• **About this task**: Beginning with the first line, please return the entries exactly through the line that contains "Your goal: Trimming", and leave out all later lines.

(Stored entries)
[Start of Attachment]
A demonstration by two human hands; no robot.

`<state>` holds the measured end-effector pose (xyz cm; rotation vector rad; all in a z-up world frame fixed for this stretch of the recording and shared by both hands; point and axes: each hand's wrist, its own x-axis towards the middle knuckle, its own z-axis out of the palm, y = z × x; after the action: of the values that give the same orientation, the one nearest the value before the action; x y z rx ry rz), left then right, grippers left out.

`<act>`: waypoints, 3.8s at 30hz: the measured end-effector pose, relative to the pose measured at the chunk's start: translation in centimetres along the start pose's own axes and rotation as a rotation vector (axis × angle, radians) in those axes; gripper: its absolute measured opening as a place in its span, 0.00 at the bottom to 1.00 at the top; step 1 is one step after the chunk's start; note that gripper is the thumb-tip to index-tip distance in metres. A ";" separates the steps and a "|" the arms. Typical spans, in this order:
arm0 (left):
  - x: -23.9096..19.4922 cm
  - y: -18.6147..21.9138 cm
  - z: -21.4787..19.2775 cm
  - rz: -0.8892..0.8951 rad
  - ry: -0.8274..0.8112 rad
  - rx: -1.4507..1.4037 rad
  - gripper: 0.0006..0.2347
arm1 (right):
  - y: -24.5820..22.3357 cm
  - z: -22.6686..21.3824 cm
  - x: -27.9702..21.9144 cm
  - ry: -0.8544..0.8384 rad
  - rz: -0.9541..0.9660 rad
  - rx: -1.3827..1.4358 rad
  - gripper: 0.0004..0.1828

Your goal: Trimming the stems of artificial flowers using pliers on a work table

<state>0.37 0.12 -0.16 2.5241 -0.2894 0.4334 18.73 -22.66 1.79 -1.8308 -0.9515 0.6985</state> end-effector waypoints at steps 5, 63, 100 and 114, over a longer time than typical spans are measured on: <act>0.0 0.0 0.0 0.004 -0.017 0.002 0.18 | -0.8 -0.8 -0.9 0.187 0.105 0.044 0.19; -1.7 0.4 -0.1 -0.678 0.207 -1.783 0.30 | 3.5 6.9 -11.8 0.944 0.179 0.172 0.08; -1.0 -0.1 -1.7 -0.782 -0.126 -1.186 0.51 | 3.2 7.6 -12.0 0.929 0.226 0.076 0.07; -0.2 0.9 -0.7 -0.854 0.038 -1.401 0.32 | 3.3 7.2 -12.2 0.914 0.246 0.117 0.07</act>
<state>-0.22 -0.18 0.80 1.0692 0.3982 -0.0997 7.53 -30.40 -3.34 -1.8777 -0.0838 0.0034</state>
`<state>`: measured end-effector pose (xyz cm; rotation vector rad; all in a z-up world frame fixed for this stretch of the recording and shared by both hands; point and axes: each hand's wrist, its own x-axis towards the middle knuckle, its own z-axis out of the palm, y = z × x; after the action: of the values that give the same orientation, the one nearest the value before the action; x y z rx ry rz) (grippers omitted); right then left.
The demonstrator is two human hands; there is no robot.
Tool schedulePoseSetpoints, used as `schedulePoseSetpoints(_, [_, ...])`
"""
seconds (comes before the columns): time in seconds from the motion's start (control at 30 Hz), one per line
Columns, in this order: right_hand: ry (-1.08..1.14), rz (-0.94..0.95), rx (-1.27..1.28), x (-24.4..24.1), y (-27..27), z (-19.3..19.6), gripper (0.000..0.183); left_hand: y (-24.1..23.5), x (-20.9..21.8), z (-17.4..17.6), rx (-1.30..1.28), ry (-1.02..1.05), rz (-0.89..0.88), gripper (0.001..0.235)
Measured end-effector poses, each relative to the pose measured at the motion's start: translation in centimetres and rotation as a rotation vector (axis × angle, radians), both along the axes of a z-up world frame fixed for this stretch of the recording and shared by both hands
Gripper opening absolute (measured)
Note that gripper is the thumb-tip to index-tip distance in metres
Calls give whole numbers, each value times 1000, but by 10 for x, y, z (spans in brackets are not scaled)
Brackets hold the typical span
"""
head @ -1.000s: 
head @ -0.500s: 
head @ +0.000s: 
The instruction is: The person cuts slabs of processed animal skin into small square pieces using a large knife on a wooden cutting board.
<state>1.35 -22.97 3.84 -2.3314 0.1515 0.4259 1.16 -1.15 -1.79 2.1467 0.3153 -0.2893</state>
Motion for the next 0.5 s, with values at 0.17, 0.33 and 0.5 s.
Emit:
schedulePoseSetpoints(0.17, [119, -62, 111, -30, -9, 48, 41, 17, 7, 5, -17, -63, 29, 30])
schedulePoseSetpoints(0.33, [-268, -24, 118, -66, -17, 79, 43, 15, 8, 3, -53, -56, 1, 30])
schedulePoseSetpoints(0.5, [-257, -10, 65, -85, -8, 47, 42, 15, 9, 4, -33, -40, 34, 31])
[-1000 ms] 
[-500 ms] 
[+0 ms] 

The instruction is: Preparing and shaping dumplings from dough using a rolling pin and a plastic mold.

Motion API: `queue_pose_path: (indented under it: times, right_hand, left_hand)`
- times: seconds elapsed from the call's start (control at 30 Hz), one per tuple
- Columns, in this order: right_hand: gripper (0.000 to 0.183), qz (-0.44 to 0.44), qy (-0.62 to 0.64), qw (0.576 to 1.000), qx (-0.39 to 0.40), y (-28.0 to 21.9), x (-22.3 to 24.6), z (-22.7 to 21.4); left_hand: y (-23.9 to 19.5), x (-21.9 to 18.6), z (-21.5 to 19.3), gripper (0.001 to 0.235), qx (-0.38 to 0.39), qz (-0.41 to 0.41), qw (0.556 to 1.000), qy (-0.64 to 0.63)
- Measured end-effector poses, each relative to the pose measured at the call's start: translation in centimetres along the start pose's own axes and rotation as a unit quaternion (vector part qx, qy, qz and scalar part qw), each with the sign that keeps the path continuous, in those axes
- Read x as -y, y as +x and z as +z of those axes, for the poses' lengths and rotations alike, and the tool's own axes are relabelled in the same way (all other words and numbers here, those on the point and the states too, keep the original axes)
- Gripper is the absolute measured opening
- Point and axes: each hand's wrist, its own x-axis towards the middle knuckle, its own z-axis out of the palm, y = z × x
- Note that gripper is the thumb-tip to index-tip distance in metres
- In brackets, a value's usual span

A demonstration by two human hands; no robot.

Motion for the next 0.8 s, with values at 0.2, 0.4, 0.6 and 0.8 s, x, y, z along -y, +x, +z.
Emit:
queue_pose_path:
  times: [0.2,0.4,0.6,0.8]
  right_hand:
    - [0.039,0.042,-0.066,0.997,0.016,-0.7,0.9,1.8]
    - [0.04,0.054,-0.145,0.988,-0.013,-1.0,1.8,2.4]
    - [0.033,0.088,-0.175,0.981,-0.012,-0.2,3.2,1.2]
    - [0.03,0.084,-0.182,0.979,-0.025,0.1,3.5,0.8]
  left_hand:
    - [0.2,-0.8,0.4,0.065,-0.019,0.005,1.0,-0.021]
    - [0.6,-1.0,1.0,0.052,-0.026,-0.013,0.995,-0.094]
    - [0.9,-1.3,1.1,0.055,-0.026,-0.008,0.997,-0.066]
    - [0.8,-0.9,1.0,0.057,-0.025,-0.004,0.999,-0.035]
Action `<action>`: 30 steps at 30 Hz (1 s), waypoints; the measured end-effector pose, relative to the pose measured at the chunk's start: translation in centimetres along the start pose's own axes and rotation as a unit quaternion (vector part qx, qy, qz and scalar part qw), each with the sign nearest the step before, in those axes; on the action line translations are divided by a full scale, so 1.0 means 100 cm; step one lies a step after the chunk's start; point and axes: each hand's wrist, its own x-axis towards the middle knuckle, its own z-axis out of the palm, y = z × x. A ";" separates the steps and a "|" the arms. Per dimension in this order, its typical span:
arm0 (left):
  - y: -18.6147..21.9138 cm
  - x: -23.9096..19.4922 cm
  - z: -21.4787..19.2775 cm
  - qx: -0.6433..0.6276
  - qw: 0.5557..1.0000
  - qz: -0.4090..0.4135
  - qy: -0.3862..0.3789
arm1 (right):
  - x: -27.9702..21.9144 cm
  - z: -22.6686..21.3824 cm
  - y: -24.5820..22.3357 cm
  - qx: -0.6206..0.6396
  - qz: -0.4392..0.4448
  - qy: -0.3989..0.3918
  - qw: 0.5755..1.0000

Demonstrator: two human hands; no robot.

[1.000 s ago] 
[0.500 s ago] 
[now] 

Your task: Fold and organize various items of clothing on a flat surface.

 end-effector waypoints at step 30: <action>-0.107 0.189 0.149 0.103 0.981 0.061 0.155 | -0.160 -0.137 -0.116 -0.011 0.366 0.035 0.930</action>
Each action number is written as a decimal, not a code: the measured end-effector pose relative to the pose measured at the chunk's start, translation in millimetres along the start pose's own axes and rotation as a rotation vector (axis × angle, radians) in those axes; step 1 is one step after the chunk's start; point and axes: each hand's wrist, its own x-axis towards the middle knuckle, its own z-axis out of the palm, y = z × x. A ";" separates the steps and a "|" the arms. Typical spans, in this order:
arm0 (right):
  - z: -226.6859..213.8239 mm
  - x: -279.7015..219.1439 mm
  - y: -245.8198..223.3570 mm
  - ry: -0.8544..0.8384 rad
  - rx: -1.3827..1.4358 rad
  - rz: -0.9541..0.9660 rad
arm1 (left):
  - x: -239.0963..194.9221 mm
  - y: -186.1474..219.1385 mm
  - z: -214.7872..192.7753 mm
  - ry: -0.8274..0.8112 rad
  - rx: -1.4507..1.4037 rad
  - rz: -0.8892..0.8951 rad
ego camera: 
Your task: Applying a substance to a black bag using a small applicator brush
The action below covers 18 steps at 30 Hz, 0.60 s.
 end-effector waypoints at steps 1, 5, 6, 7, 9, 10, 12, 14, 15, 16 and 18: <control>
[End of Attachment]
• **Expected answer**:
A demonstration by two human hands; no robot.

`<state>` holds the measured end-effector pose (xyz cm; rotation vector rad; all in a z-up world frame fixed for this stretch of the recording and shared by both hands; point and axes: each hand's wrist, its own x-axis towards the middle knuckle, its own z-axis out of the palm, y = z × x; after the action: of the values that give the same orientation, the one nearest the value before the action; x y z rx ry rz), left then right, grippers left out.

`<act>`: waypoints, 3.8s at 30hz: the measured end-effector pose, relative to the pose measured at the chunk's start: translation in centimetres along the start pose's own axes and rotation as a rotation vector (axis × angle, radians) in those axes; gripper: its absolute measured opening as a place in its span, 0.00 at the bottom to 1.00 at the top; step 1 is one step after the chunk's start; note that gripper is the thumb-tip to index-tip distance in metres. A ";" separates the steps and a "|" the arms. Typical spans, in this order:
arm0 (left):
  - x: -23.9096..19.4922 cm
  - y: -18.6147..21.9138 cm
  - z: -21.4787..19.2775 cm
  - rz: -0.8892..0.8951 rad
  - ry: -0.8274..0.8112 rad
  - rx: -1.4507..1.4037 rad
  - gripper: 0.0006..0.2347
arm1 (right):
  - y: -24.5820..22.3357 cm
  - z: -22.6686..21.3824 cm
  - x: -27.9702..21.9144 cm
  - ry: -0.8544..0.8384 rad
  - rz: -0.9541..0.9660 rad
  - rx: -1.3827..1.4358 rad
  - gripper: 0.0004..0.1828

Your goal: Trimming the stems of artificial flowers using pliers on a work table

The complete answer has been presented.